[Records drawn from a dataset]
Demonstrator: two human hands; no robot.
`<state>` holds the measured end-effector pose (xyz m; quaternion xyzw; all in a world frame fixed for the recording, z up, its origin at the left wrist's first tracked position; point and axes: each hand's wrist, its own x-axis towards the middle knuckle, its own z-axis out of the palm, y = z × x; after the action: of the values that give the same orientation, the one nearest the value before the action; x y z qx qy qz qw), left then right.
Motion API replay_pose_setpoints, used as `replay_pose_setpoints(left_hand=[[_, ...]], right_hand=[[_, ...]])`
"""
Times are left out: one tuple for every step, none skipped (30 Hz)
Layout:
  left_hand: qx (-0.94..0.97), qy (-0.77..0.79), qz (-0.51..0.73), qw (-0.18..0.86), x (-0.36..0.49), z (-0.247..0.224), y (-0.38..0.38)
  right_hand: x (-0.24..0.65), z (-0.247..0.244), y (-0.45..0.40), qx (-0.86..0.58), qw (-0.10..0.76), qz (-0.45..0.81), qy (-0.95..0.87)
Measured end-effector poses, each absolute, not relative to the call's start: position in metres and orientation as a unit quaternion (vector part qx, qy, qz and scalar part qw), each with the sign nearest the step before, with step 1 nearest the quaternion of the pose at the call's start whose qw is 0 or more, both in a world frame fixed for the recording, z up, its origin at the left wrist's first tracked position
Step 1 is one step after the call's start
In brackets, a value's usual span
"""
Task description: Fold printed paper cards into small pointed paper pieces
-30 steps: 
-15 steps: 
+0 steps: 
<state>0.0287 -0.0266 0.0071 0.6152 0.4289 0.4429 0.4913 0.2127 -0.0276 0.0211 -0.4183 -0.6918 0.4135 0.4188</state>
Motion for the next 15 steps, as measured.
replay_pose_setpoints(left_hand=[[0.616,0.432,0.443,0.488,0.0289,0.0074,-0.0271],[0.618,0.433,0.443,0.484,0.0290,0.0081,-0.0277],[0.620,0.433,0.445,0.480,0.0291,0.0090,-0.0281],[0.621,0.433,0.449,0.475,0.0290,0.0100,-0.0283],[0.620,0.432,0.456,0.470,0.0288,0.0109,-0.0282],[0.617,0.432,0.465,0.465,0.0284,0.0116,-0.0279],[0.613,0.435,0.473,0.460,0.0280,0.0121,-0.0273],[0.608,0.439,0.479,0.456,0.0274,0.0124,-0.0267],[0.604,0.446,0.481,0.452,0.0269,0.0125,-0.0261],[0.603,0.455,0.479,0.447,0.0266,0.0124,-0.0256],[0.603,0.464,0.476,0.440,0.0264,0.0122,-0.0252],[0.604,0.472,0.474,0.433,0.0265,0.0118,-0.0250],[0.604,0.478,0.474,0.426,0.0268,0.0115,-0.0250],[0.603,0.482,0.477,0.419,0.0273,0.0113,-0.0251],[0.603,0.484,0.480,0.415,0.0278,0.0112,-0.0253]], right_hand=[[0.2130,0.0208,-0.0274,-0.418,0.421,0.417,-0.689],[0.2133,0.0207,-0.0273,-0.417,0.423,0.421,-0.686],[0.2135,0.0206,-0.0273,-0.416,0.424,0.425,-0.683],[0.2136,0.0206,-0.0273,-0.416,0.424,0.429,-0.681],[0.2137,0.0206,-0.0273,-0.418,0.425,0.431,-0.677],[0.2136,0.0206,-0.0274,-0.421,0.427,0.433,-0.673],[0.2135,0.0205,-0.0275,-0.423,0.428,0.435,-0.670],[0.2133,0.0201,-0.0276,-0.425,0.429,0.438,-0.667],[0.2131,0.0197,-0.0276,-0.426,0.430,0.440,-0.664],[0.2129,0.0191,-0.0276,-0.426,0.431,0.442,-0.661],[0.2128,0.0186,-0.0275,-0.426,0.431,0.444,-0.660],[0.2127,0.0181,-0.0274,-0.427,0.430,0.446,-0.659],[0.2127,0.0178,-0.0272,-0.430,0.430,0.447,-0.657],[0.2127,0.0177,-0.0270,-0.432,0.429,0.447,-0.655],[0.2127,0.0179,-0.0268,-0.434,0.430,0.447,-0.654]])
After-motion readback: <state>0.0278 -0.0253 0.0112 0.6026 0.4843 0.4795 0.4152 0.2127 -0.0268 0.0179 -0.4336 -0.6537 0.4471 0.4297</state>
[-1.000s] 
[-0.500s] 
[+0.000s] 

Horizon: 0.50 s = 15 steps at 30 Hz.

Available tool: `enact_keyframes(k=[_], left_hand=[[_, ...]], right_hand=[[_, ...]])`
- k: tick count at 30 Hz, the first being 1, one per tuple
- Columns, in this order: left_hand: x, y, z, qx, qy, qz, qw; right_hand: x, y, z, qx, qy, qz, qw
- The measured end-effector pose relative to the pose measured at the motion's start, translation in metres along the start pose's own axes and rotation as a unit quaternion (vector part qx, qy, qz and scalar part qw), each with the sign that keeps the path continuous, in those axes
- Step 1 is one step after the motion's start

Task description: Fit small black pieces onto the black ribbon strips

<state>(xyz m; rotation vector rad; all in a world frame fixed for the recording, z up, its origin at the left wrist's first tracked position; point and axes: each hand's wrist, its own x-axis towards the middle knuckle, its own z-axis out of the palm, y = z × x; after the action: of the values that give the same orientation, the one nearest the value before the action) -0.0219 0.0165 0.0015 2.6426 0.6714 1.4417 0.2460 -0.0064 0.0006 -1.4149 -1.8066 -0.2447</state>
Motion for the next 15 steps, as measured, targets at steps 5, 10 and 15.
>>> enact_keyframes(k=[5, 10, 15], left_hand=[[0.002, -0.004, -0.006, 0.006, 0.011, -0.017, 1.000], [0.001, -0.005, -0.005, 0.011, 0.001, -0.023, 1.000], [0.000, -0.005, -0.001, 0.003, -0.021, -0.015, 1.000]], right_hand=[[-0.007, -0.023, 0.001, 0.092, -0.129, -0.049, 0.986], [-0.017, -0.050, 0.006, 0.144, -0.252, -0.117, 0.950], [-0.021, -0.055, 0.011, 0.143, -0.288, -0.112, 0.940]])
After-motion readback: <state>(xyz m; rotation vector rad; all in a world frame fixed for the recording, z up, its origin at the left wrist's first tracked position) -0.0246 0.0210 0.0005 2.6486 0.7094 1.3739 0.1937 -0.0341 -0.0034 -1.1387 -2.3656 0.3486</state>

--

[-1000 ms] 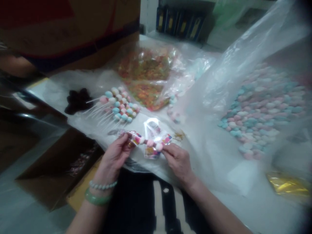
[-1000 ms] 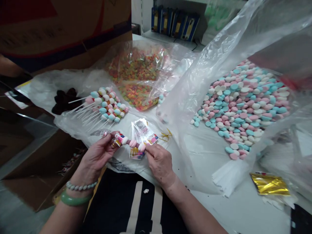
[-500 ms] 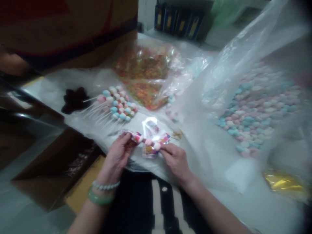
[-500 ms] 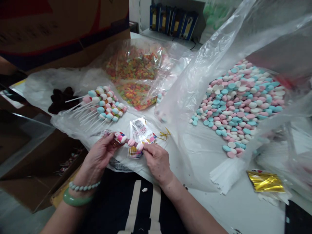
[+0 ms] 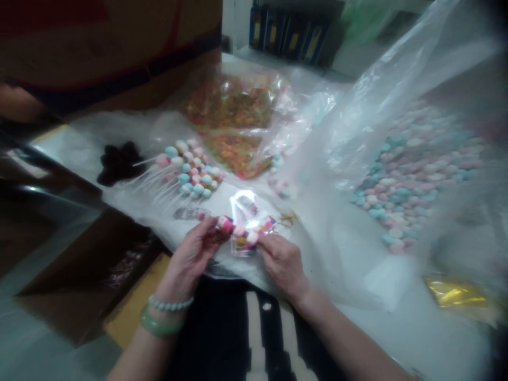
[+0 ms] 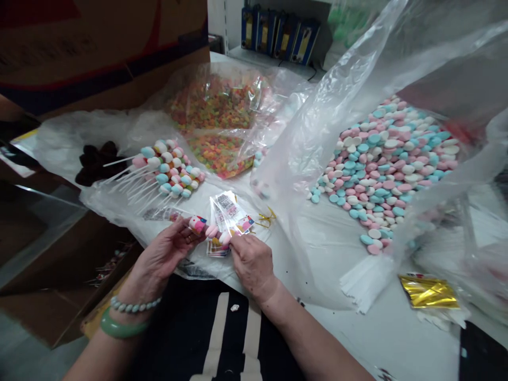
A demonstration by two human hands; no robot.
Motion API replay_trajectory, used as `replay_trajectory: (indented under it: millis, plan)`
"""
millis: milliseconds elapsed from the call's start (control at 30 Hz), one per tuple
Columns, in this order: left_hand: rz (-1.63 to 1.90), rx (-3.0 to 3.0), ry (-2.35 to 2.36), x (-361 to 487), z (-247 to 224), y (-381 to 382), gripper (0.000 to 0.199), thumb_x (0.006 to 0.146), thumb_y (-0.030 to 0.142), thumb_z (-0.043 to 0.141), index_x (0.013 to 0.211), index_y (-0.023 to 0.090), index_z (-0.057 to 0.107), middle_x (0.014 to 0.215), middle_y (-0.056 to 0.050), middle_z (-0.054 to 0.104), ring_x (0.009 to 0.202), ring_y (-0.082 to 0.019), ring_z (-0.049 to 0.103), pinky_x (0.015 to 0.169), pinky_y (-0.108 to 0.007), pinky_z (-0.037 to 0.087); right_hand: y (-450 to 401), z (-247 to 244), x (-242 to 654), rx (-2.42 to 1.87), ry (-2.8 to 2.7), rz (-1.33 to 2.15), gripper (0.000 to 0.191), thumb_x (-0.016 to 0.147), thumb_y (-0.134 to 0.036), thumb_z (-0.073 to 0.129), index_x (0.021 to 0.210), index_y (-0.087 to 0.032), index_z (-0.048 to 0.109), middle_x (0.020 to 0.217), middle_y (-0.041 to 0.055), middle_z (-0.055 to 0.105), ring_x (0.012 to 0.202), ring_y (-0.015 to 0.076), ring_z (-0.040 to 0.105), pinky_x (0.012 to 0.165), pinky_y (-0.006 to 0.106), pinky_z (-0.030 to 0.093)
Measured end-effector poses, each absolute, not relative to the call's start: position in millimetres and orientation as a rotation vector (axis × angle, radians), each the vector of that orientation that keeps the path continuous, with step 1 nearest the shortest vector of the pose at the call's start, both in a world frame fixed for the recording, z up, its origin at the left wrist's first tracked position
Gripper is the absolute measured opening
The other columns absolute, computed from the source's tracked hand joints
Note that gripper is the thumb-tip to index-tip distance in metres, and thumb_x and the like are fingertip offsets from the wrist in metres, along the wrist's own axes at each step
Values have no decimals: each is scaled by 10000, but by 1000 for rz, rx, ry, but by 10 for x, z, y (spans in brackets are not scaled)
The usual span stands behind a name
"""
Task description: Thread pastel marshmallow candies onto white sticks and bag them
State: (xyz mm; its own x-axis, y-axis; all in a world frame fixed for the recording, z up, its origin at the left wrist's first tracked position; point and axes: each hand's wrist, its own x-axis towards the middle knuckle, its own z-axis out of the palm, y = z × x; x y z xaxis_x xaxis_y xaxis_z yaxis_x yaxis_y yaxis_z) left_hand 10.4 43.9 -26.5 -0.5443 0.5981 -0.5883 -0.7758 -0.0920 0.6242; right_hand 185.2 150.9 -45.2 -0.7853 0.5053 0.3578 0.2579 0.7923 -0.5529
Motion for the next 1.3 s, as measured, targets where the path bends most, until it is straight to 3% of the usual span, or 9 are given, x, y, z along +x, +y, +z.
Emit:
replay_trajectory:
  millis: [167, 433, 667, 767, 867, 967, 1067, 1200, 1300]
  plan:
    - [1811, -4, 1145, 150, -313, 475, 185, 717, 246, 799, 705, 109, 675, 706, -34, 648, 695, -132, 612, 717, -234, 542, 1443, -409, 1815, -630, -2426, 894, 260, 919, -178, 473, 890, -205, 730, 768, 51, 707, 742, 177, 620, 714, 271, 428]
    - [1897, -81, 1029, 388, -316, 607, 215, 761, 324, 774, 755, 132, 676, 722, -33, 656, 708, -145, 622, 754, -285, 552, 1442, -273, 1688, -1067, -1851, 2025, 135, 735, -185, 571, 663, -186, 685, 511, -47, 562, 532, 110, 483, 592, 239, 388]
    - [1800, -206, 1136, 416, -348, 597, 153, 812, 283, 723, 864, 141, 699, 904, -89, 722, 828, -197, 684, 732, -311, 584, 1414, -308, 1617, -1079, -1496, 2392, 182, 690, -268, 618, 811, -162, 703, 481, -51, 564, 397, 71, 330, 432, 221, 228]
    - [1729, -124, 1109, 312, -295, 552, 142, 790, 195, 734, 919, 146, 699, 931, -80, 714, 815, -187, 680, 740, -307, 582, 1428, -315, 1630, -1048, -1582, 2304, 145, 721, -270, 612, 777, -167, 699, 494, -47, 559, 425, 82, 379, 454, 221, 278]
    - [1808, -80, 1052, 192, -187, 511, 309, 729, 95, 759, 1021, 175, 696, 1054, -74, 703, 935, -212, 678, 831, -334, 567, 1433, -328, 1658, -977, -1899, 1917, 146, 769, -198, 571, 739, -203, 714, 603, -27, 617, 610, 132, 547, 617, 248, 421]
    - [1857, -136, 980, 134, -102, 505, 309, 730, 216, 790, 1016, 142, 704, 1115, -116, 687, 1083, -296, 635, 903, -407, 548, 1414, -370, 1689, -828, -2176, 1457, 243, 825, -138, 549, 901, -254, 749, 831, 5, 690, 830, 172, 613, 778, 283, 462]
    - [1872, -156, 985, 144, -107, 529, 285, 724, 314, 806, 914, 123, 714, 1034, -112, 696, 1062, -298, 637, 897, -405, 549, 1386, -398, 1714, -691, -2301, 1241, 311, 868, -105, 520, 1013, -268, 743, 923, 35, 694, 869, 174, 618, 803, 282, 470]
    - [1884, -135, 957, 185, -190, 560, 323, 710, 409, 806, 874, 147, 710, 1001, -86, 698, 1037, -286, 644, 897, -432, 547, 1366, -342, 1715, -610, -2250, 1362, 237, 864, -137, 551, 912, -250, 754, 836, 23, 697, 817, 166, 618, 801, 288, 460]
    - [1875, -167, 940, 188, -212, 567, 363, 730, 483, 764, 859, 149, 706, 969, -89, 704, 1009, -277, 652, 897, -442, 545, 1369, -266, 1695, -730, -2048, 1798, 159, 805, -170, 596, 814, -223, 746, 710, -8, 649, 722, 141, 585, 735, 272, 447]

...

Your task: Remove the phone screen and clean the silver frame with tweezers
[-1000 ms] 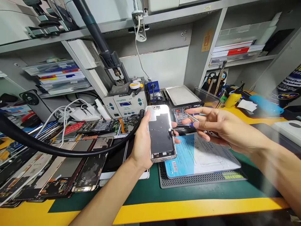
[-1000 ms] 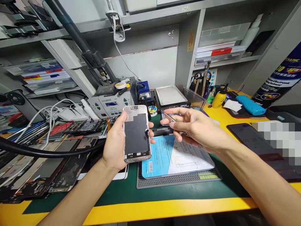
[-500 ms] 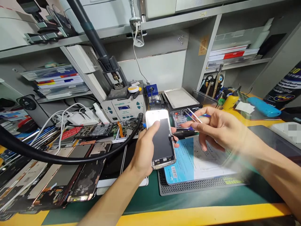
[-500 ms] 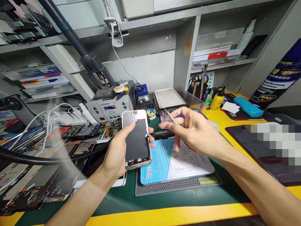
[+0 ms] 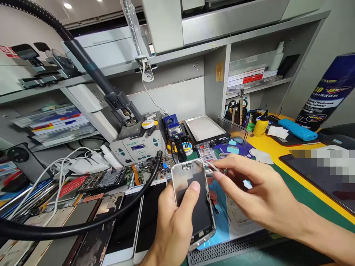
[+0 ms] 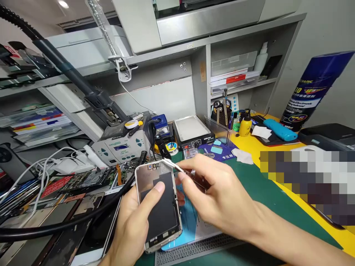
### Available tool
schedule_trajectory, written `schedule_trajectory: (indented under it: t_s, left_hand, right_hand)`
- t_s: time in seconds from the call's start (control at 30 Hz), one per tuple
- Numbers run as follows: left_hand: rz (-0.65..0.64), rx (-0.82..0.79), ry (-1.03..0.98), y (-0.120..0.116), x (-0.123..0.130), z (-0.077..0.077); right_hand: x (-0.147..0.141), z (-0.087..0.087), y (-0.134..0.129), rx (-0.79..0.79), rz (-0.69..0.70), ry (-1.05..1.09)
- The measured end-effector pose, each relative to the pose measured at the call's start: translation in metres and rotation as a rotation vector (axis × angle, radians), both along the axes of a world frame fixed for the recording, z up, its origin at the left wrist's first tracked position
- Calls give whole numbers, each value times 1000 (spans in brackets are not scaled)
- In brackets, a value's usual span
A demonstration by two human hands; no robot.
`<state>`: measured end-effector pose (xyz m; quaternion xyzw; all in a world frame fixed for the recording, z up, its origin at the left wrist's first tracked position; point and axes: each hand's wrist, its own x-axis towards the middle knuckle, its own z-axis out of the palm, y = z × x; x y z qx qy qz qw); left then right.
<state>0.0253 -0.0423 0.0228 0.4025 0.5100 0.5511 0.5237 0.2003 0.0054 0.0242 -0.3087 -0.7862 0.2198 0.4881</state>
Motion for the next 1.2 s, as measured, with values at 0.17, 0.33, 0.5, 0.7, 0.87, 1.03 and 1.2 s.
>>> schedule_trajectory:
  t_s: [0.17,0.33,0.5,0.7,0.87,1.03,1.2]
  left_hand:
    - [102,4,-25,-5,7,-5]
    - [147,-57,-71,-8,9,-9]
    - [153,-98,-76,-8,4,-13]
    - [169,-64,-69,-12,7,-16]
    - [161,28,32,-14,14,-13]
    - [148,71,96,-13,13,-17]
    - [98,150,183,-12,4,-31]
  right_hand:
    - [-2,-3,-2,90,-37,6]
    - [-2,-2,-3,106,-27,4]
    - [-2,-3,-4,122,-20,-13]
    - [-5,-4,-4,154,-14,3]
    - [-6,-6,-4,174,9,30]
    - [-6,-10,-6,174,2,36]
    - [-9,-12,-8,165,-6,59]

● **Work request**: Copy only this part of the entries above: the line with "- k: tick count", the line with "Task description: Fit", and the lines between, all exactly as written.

● **Solved problem**:
- k: tick count at 30 Hz, the first being 1, one per tuple
- Columns, in this order: left_hand: x, y, z, qx, qy, qz, qw; right_hand: x, y, z, qx, qy, qz, qw
- The measured end-effector pose relative to the pose measured at the motion's start, translation in metres along the start pose's own axes and rotation as a unit quaternion (vector part qx, qy, qz and scalar part qw), each with the sign that keeps the path continuous, in those axes
- Step 1 is one step after the motion's start

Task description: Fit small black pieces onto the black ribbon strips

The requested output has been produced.